**Task to complete:**
A faithful copy of the data, pictures omitted, is the required answer.
*** Records to process ***
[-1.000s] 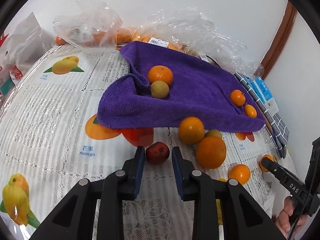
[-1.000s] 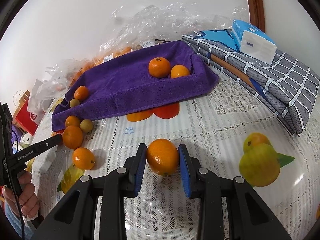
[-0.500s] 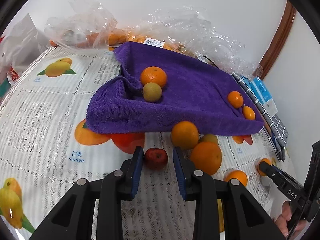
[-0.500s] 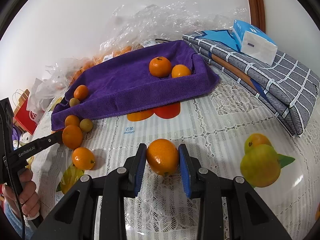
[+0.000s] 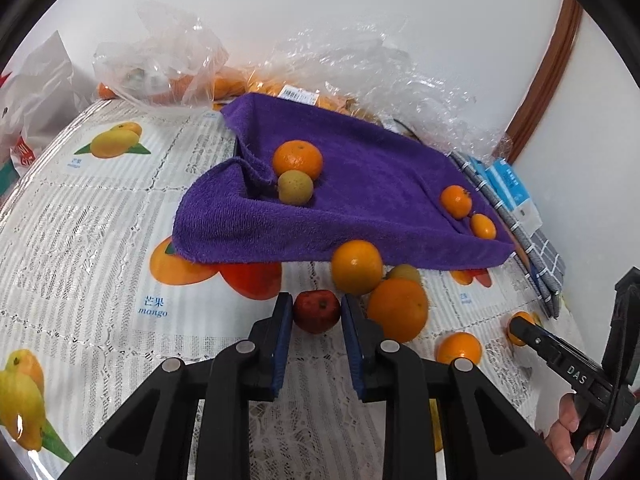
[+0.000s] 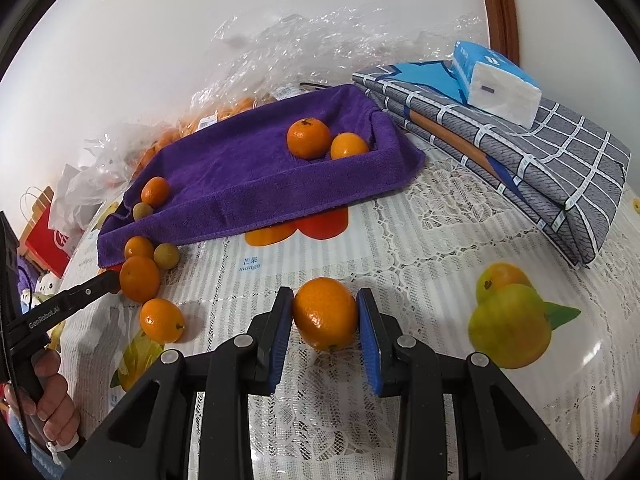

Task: Organize fruits
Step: 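Carry both fruits over the towel and lower them onto it with both tools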

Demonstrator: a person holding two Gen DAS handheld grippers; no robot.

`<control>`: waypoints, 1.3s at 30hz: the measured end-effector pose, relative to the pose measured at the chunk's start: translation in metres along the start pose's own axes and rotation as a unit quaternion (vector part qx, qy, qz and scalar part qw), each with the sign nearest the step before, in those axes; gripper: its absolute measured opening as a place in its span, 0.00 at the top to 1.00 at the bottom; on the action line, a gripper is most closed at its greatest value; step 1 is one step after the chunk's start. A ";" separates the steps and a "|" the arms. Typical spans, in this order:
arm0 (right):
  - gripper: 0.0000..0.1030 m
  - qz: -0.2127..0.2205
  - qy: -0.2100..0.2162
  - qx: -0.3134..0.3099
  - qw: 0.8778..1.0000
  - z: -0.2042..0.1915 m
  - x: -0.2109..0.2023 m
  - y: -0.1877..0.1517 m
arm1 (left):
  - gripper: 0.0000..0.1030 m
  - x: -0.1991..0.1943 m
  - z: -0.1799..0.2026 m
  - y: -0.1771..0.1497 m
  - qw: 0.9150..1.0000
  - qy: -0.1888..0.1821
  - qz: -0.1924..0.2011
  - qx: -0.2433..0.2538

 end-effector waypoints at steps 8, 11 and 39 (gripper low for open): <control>0.69 0.030 0.017 0.015 0.999 0.006 -0.014 0.000 | 0.77 -0.013 0.003 0.002 0.999 -0.011 0.032 0.009; 0.69 0.031 0.020 0.015 0.999 0.006 -0.014 0.000 | 0.77 -0.018 0.004 0.004 0.999 -0.013 0.042 0.009; 0.69 0.089 0.033 -0.017 0.995 -0.020 0.006 0.131 | 0.77 -0.003 0.018 0.100 0.997 -0.003 0.075 0.004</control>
Point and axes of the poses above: each gripper's, at about its wrist camera, not at the fingertips, and x roughly the way its jaws point, z to its right, y to its top, the point moved 2 cm from there along x, roughly the way its jaws point, and after that the axes turned 5 degrees about -y, right-handed, at the moved point
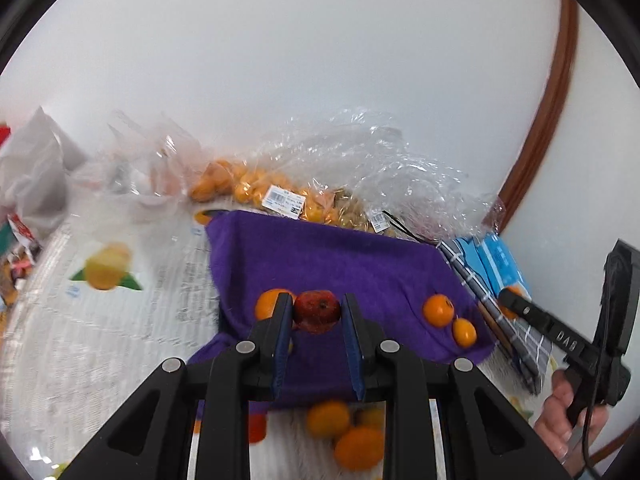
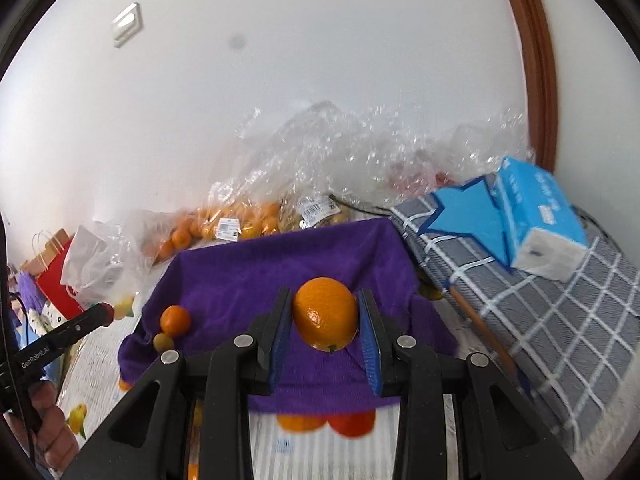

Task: Organize fruits
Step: 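Carry both fruits over the towel and lower them onto it with both tools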

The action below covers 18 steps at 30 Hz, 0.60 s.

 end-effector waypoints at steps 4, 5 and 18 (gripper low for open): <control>0.69 -0.018 0.019 0.002 1.000 0.004 0.026 -0.011 | 0.77 0.031 -0.003 -0.004 1.000 -0.002 -0.013 -0.010; 0.69 -0.023 0.020 -0.002 1.000 0.004 0.031 -0.014 | 0.77 0.035 -0.005 -0.008 1.000 -0.003 -0.015 -0.009; 0.69 -0.073 0.010 -0.042 0.996 -0.002 0.061 -0.034 | 0.77 0.057 -0.005 -0.027 0.999 -0.005 -0.052 0.006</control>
Point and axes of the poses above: each gripper's, at about its wrist camera, not at the fingertips, and x roughly the way its jaws point, z to its right, y to its top, the point moved 2 cm from there along x, roughly the way its jaws point, and after that the axes turned 5 degrees about -y, right-handed, at the moved point
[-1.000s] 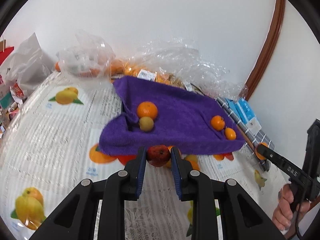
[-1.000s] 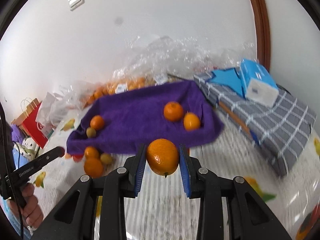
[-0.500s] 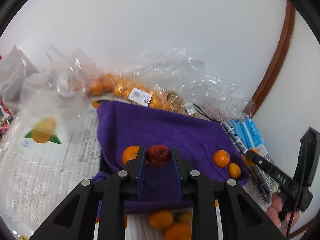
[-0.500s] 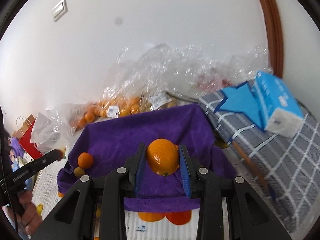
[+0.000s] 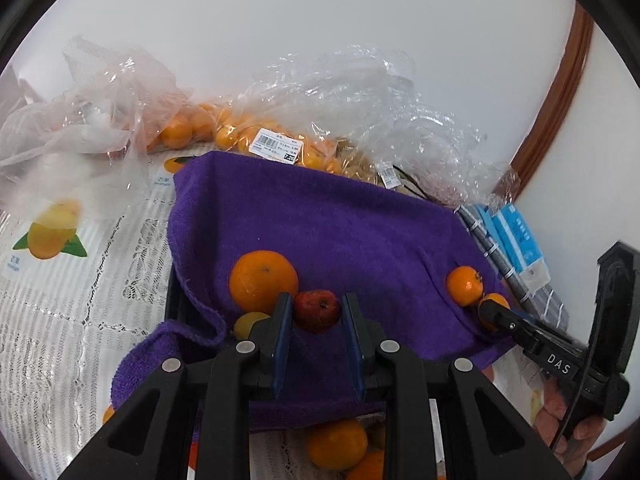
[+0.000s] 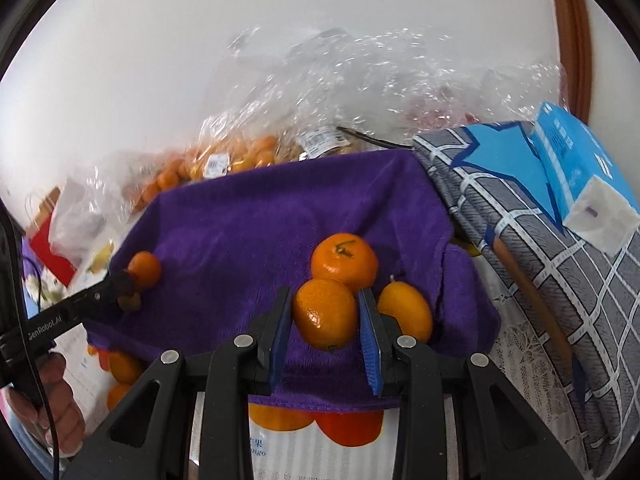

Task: Organize fruits
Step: 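Carry both fruits over the towel and lower them onto it with both tools, then open both tools to release the fruits and pull back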

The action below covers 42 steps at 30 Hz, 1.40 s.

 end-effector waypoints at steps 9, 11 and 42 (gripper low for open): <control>0.69 -0.013 -0.021 -0.013 1.000 -0.004 0.009 -0.005 | 0.77 0.005 0.004 -0.003 1.000 0.012 -0.012 0.012; 0.69 -0.010 -0.024 -0.014 1.000 -0.004 0.009 -0.005 | 0.77 0.006 0.004 -0.003 1.000 0.020 -0.011 0.017; 0.54 0.097 -0.079 0.008 0.992 -0.010 -0.063 -0.008 | 0.60 -0.017 0.006 0.005 0.999 0.001 0.034 0.016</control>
Point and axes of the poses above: each gripper's, at about its wrist camera, not at the fingertips, and x roughly the way its jaws point, z to its right, y to its top, the point moved 2 cm from there along x, roughly the way its jaws point, and after that the axes turned 5 degrees about -y, right-handed, at the moved point
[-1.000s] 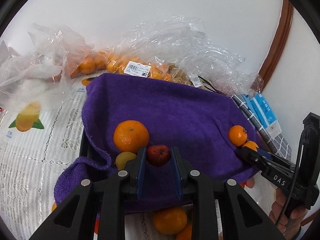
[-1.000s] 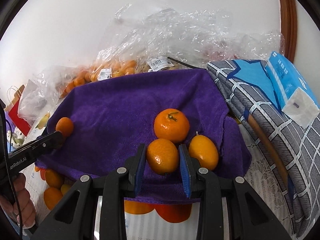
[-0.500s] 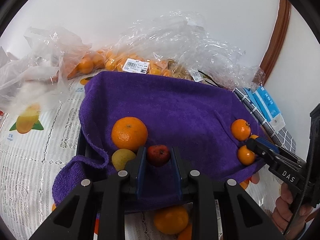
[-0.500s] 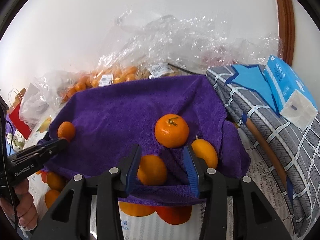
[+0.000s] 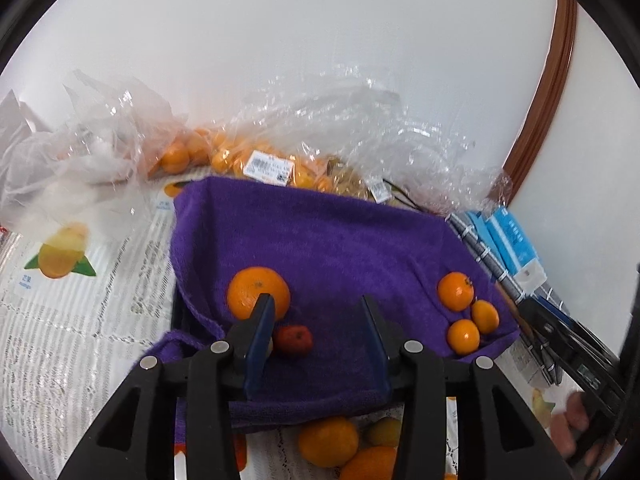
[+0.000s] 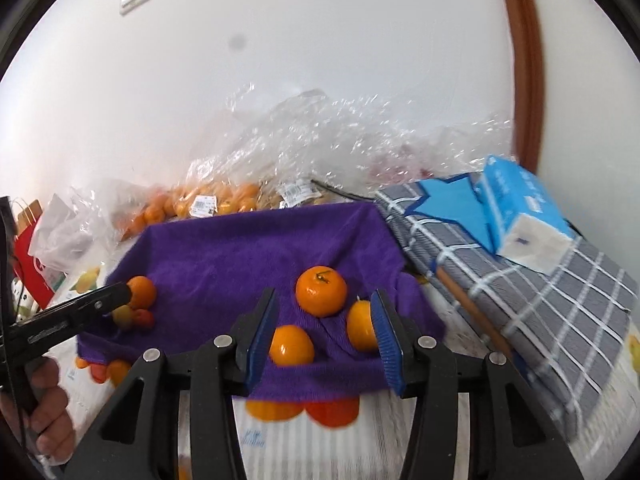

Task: Organize fruits
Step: 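Open both tools to release the fruits and pull back, then grasp an orange with the right tool while the left tool grasps another orange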

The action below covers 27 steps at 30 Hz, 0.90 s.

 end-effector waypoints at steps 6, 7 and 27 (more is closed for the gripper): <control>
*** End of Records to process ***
**Output for this exercise:**
[-1.000s] 
[-1.000s] 
[-0.500s] 
[-0.500s] 
[+0.000s] 
[+0.000s] 

Task: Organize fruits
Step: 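Carry both fruits over the towel and lower them onto it with both tools
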
Demonstrator: a person holding two Gen DAS handheld grippers; no robot.

`<control>`: waypoints, 1.3s at 30hz: the measured end-effector pose, relative to the pose measured at the chunk's start: translation in metres along the start pose's own axes and rotation as a unit quaternion (vector part qx, qy, qz and scalar part qw), each with the sign nearest the step before, in those axes; gripper: its absolute measured opening as a place in its span, 0.00 at the top to 1.00 at the bottom; on the action line, a gripper is most closed at its greatest value; step 1 is one step after the chunk's start. A ";" separates the steps and a "|" the arms. Typical spans, in this order:
arm0 (right):
  - gripper: 0.0000..0.1030 m
  - qz: -0.2127..0.2205
  - qy: -0.2100..0.2162
  - qx: -0.3134..0.3099
  - qw: 0.8778..1.0000
  - z: -0.2042..0.1915 m
  - x: -0.2109..0.2023 m
  - y: -0.1877..0.1517 m
arm1 (left):
  - gripper: 0.0000..0.1030 m
  - x: -0.1991..0.1943 m
  - z: -0.1799..0.2026 m
  - y: -0.1771..0.1497 m
  - qw: 0.9150..1.0000
  - qy: -0.1888..0.1821
  - qz: -0.1924..0.2011
  - qx: -0.2433..0.2538

 end-effector waypoints at steps 8, 11 and 39 (gripper low for open): <control>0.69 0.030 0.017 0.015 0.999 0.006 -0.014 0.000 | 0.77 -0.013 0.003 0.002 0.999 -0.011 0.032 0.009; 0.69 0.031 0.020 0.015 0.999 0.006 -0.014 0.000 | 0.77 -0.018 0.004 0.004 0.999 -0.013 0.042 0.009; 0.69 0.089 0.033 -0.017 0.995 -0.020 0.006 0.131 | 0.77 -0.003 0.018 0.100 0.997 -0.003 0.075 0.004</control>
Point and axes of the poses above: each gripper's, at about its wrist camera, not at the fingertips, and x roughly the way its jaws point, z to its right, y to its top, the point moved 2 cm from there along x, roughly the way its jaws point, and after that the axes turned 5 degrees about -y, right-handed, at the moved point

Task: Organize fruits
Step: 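Carry both fruits over the towel and lower them onto it with both tools
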
The action below covers 18 steps at 30 Hz, 0.60 s.

 end-effector waypoints at steps 4, 5 and 18 (gripper low for open): <control>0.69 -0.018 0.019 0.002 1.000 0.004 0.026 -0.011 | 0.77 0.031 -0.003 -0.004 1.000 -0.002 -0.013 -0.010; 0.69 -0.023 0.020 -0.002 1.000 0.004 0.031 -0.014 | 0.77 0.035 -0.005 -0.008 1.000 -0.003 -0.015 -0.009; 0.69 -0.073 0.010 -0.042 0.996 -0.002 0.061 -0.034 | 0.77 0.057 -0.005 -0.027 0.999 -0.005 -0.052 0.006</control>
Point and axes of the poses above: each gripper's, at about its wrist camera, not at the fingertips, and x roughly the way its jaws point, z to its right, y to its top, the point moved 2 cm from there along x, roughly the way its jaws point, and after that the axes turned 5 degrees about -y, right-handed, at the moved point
[-1.000s] 
[-1.000s] 
[-0.500s] 
[-0.500s] 
[+0.000s] 
[+0.000s] 

Task: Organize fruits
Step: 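Carry both fruits over the towel and lower them onto it with both tools, then open both tools to release the fruits and pull back
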
The action below covers 42 steps at 30 Hz, 1.40 s.

 end-effector waypoints at steps 9, 11 and 42 (gripper low for open): <control>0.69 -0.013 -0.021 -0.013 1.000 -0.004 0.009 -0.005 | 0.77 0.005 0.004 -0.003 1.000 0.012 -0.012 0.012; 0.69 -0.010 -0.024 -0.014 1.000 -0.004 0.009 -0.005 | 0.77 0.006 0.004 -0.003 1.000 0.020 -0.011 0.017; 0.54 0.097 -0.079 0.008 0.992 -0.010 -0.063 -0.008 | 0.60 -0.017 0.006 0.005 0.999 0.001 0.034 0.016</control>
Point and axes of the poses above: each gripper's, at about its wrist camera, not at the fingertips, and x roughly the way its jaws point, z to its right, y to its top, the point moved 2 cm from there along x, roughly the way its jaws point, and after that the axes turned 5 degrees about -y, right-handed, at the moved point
[-1.000s] 
[-1.000s] 
[-0.500s] 
[-0.500s] 
[+0.000s] 
[+0.000s] 

Task: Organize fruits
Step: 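Open both tools to release the fruits and pull back, then grasp an orange with the right tool while the left tool grasps another orange
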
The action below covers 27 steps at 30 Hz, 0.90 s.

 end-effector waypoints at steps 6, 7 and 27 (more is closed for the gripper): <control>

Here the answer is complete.